**What is required:**
Print the lines of the data, starting with the first, up to and including the line where "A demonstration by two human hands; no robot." appears.

____ Dataset content

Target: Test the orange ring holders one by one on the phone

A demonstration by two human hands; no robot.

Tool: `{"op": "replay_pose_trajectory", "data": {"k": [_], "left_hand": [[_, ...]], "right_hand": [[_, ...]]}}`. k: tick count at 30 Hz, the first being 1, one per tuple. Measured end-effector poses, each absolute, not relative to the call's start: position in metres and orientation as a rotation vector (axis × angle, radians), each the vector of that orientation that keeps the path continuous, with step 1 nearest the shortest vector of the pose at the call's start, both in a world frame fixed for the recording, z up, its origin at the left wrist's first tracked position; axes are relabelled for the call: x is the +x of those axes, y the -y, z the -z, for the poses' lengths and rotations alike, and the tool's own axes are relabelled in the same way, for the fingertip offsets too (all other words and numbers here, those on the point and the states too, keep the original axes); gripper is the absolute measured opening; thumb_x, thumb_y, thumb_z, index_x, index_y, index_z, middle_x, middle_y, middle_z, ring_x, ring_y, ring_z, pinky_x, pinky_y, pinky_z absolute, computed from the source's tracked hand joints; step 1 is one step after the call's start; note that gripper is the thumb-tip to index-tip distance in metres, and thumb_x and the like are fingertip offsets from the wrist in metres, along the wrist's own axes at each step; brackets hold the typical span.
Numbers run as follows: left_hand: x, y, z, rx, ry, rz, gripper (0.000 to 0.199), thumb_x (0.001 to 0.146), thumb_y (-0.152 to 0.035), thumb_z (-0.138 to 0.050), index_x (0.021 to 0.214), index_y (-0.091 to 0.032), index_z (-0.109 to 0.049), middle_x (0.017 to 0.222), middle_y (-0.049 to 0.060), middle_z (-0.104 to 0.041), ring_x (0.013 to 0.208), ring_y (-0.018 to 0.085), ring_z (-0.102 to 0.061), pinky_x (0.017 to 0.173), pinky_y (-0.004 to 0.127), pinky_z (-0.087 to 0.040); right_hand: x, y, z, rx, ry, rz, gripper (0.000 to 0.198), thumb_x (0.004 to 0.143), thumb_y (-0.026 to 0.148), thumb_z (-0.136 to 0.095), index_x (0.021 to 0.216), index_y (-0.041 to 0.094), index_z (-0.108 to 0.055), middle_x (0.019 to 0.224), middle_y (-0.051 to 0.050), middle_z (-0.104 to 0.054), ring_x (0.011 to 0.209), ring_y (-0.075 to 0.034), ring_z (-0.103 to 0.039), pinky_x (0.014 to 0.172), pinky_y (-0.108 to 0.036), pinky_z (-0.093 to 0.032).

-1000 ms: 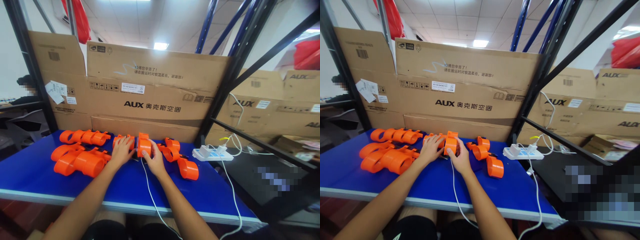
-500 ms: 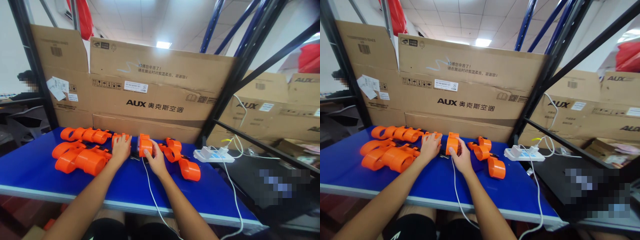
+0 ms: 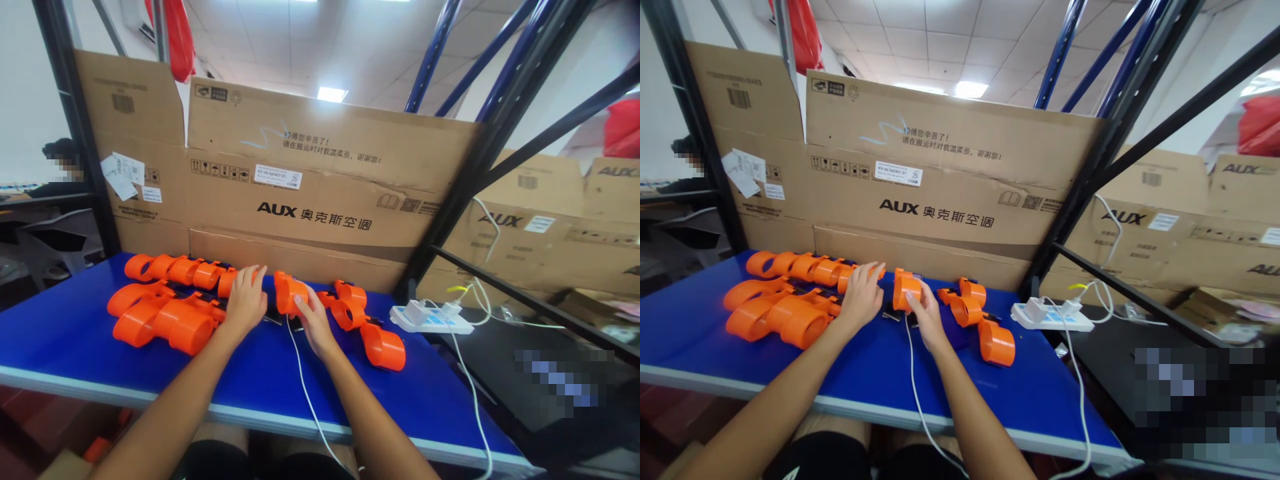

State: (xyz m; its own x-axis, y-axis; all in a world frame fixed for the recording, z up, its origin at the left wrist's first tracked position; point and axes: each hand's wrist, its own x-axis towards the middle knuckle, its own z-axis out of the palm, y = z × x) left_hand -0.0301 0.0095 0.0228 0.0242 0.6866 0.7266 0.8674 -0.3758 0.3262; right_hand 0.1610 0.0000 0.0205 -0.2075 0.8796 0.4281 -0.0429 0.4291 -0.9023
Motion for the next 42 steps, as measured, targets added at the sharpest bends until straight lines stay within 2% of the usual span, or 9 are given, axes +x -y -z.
{"op": "replay_pose_trajectory", "data": {"k": [4, 7, 11, 22, 29, 32, 34, 38, 42], "left_hand": [[-0.014, 0.015, -0.026, -2.543, 1.199, 1.567, 0.028, 0.082, -0.022, -0.055, 0.103, -0.022, -0.074, 0.102, 0.014, -0.068, 0.102, 0.032, -0.060, 0.099, 0.049, -0.043], [0.007, 0.029, -0.012, -2.791, 0.909, 1.529, 0.022, 0.079, -0.017, -0.057, 0.090, -0.025, -0.074, 0.078, 0.009, -0.068, 0.073, 0.026, -0.063, 0.081, 0.041, -0.049], [0.023, 0.033, 0.003, -2.888, 0.642, 1.194, 0.023, 0.075, -0.015, -0.057, 0.086, -0.027, -0.073, 0.071, 0.005, -0.069, 0.063, 0.022, -0.064, 0.068, 0.033, -0.048], [0.016, 0.028, -0.002, -2.849, 0.699, 1.198, 0.022, 0.078, -0.015, -0.057, 0.091, -0.025, -0.071, 0.079, 0.004, -0.074, 0.067, 0.022, -0.068, 0.064, 0.031, -0.048], [0.018, 0.033, -0.007, -2.901, 0.707, 1.272, 0.023, 0.078, -0.014, -0.057, 0.088, -0.027, -0.073, 0.075, 0.004, -0.073, 0.065, 0.022, -0.067, 0.065, 0.030, -0.047], [0.019, 0.035, -0.008, -2.960, 0.739, 1.308, 0.027, 0.076, -0.011, -0.058, 0.088, -0.027, -0.075, 0.072, 0.004, -0.072, 0.063, 0.021, -0.066, 0.065, 0.030, -0.047], [0.020, 0.035, -0.007, -2.975, 0.749, 1.378, 0.027, 0.075, -0.011, -0.058, 0.087, -0.028, -0.075, 0.071, 0.004, -0.071, 0.063, 0.021, -0.066, 0.066, 0.030, -0.047], [0.020, 0.031, -0.003, -2.968, 0.771, 1.429, 0.022, 0.076, -0.014, -0.059, 0.086, -0.026, -0.075, 0.073, 0.004, -0.072, 0.066, 0.021, -0.067, 0.069, 0.030, -0.049], [0.018, 0.026, 0.002, -2.922, 0.774, 1.228, 0.019, 0.079, -0.017, -0.057, 0.090, -0.024, -0.072, 0.079, 0.002, -0.074, 0.070, 0.019, -0.068, 0.069, 0.029, -0.048]], "right_hand": [[0.155, -0.011, -0.025, -0.706, 1.482, -1.181, 0.052, 0.086, 0.056, -0.063, 0.126, 0.023, -0.058, 0.109, -0.007, -0.070, 0.095, -0.024, -0.066, 0.074, -0.033, -0.056], [0.147, -0.025, -0.030, -0.733, 1.416, -1.276, 0.047, 0.084, 0.052, -0.067, 0.119, 0.021, -0.061, 0.104, -0.007, -0.070, 0.090, -0.022, -0.067, 0.073, -0.032, -0.057], [0.132, -0.048, -0.035, -0.842, 1.426, -1.346, 0.045, 0.084, 0.052, -0.065, 0.116, 0.020, -0.062, 0.097, -0.006, -0.071, 0.079, -0.019, -0.067, 0.062, -0.028, -0.055], [0.102, -0.068, -0.032, -1.093, 1.594, -1.193, 0.032, 0.088, 0.049, -0.059, 0.100, 0.021, -0.068, 0.074, -0.004, -0.069, 0.065, -0.017, -0.065, 0.058, -0.029, -0.055], [0.158, -0.056, -0.065, -1.199, 1.714, -0.758, 0.020, 0.082, 0.039, -0.068, 0.086, 0.020, -0.073, 0.088, -0.009, -0.073, 0.094, -0.027, -0.066, 0.085, -0.037, -0.050], [0.201, -0.042, -0.084, -1.502, 1.959, -0.033, 0.022, 0.089, 0.036, -0.060, 0.096, 0.020, -0.072, 0.098, -0.015, -0.072, 0.104, -0.031, -0.063, 0.091, -0.041, -0.045], [0.226, -0.029, -0.092, -1.738, 2.028, 0.232, 0.027, 0.087, 0.039, -0.062, 0.100, 0.016, -0.072, 0.104, -0.022, -0.070, 0.109, -0.036, -0.059, 0.090, -0.045, -0.044], [0.255, -0.003, -0.095, -2.055, 2.100, 0.350, 0.046, 0.088, 0.050, -0.060, 0.112, 0.012, -0.068, 0.116, -0.027, -0.064, 0.115, -0.040, -0.056, 0.091, -0.049, -0.042], [0.265, 0.008, -0.089, -2.119, 2.118, 0.372, 0.048, 0.096, 0.051, -0.046, 0.122, 0.014, -0.063, 0.123, -0.025, -0.060, 0.117, -0.037, -0.056, 0.092, -0.046, -0.042]]}}
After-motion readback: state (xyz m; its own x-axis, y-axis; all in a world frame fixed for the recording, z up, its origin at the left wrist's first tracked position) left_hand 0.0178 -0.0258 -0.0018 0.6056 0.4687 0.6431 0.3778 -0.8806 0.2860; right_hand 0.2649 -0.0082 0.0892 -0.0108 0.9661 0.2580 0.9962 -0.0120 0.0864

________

**Task output:**
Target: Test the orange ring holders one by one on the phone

A demonstration by two human hands; no robot.

The required output has been supplied.